South of Meadowlands Drive, Woodroffe Avenue passes through mainly suburban residential areas and south of Hunt Club Road it passes through the Greenbelt. The most notable site in this area is the large Nepean Sportsplex. After passing through a portion of the Greenbelt, Woodroffe Avenue runs through Barrhaven, serving as the main street of that bedroom community. South of Barrhaven it again goes through some semi-rural areas, before ending just short of Prince of Wales Drive near the Rideau River.

==Features==
Woodroffe Avenue has a few unusual features. First, it changes alignment significantly at Carling Avenue, requiring a couple of turns. Second, the middle section south of Baseline Road includes dedicated bus lanes as it incorporates the Southwest Transitway. Finally, south of Hunt Club Road, it was quite narrow and very congested as it was a two-lane rural road heading towards Barrhaven. However, the road was recently widened to four lanes to improve traffic flow between Hunt Club Road and Fallowfield Road. A new section of the Transitway was recently built alongside this road.

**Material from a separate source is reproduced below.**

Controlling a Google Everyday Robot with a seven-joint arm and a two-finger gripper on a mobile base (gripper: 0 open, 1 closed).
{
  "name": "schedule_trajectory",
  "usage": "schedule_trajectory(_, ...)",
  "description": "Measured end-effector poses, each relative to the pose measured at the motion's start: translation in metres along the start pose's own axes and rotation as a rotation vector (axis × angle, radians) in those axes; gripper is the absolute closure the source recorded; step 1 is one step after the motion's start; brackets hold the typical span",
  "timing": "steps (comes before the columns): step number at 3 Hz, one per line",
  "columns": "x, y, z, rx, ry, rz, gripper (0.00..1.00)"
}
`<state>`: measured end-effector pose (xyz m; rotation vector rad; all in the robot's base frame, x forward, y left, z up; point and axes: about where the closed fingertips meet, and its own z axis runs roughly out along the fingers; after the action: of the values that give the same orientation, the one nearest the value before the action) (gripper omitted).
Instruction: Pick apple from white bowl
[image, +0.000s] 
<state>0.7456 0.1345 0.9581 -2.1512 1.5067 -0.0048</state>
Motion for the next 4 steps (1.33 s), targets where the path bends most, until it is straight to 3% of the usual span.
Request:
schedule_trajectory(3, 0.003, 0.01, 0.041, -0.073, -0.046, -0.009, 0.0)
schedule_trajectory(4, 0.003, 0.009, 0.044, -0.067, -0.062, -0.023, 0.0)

The geometrics and design of Woodroffe Avenue change rapidly from section to section. The northernmost section north of Carling is mostly a two-lane minor arterial road, which becomes a four-lane principal arterial road south of Carling Avenue as far as Baseline Road. These sections have a speed limit of 50 km/h. From Baseline Road to south of Hunt Club Road, Woodroffe Avenue is a four to six-lane principal arterial (plus bus lanes on each side) with a speed limit of 60 km/h. From Hunt Club Road to Strandherd Drive, Woodroffe Avenue is mostly a four-lane arterial road (the section north of Fallowfield being more rural). The speed limit is 80 km/h for the most part, with a short section at 70 km/h. South of Strandherd Drive, it is still a two-lane road with a speed limit of 80 km/h, however it may decrease in the future with the continuous growth of traffic in the area.

In 2002, a project was announced to widen Woodroffe Avenue from two to four lanes between Fallowfield Park and Ride and Black Rapids Creek. However, it was discovered that there is a rare underground rock formation that would double the cost of the project. It was widened as far south as Longfields Avenue. Another section from Longfields to south of Strandherd Road was widened during the summer of 2007 in conjunction with the widening of the latter from Riocan Marketplace to Crestway Avenue.

In 2016, Woodroffe Avenue was dead-ended at the south end to remove a dangerous intersection with Prince of Wales Drive. Access to Woodroffe Avenue from the south is now via Strandherd Drive.